Task prompt
From the first line to the last, copy the listing below word for word.

═══ Data extract ═══

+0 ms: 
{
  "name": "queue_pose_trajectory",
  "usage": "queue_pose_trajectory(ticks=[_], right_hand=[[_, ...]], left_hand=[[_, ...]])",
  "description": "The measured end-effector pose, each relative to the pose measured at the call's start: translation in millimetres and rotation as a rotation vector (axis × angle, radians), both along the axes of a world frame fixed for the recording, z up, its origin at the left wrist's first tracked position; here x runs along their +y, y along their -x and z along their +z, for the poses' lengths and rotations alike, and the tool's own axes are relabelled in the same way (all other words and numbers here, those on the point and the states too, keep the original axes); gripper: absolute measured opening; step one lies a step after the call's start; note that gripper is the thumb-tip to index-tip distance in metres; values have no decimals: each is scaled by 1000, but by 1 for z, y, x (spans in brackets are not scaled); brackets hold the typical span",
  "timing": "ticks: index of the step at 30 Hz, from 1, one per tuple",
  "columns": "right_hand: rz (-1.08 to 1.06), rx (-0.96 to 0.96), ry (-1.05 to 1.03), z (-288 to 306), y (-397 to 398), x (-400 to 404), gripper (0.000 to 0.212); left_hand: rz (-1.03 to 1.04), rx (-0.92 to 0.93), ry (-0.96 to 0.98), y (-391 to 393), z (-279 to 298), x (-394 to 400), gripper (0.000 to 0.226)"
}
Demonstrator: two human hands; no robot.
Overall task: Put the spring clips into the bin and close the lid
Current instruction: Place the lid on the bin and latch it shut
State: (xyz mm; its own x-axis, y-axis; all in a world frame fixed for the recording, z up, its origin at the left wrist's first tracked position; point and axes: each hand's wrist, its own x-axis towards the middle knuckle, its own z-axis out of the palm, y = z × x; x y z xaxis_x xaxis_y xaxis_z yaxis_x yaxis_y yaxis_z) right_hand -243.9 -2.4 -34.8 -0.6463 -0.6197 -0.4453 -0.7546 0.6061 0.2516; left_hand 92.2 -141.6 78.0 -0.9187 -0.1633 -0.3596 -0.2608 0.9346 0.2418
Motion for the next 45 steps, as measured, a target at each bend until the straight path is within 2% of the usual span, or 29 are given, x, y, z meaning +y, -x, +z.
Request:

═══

Written answer
+0 ms: 
{
  "name": "queue_pose_trajectory",
  "usage": "queue_pose_trajectory(ticks=[_], right_hand=[[_, ...]], left_hand=[[_, ...]])",
  "description": "The measured end-effector pose, each relative to the pose measured at the call's start: translation in millimetres and rotation as a rotation vector (axis × angle, radians), both along the axes of a world frame fixed for the recording, z up, its origin at the left wrist's first tracked position; here x runs along their +y, y along their -x and z along their +z, for the poses' lengths and rotations alike, and the tool's own axes are relabelled in the same way (all other words and numbers here, those on the point and the states too, keep the original axes); gripper: absolute measured opening; step one lies a step after the call's start; note that gripper is the thumb-tip to index-tip distance in metres; values have no decimals: each is scaled by 1000, but by 1 for z, y, x (spans in brackets are not scaled); brackets hold the typical span",
  "timing": "ticks: index of the step at 30 Hz, from 1, one per tuple",
  "columns": "right_hand: rz (-1.08 to 1.06), rx (-0.96 to 0.96), ry (-1.05 to 1.03), z (-288 to 306), y (-397 to 398), x (-400 to 404), gripper (0.000 to 0.212); left_hand: rz (-1.03 to 1.04), rx (-0.92 to 0.93), ry (-0.96 to 0.98), y (-391 to 393), z (-279 to 298), x (-394 to 400), gripper (0.000 to 0.226)"
}
Demonstrator: two human hands; no robot.
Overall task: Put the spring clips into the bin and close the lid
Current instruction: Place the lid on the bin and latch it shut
State: (xyz mm; its own x-axis, y-axis; all in a world frame fixed for the recording, z up, its origin at the left wrist's first tracked position; point and axes: each hand's wrist, its own x-axis towards the middle knuckle, its own z-axis out of the palm, y = z × x; x y z xaxis_x xaxis_y xaxis_z yaxis_x yaxis_y yaxis_z) right_hand -243.9 -2.4 -34.8 -0.6463 -0.6197 -0.4453 -0.7546 0.6061 0.2516; left_hand 92.2 -141.6 78.0 -0.9187 -0.1633 -0.3596 -0.2608 0.9346 0.2418
Motion for the next 45 steps, as measured, a target at each bend until the straight path is within 2% of the usual span, or 29 are given, x, y, z meaning +y, -x, +z.
Request:

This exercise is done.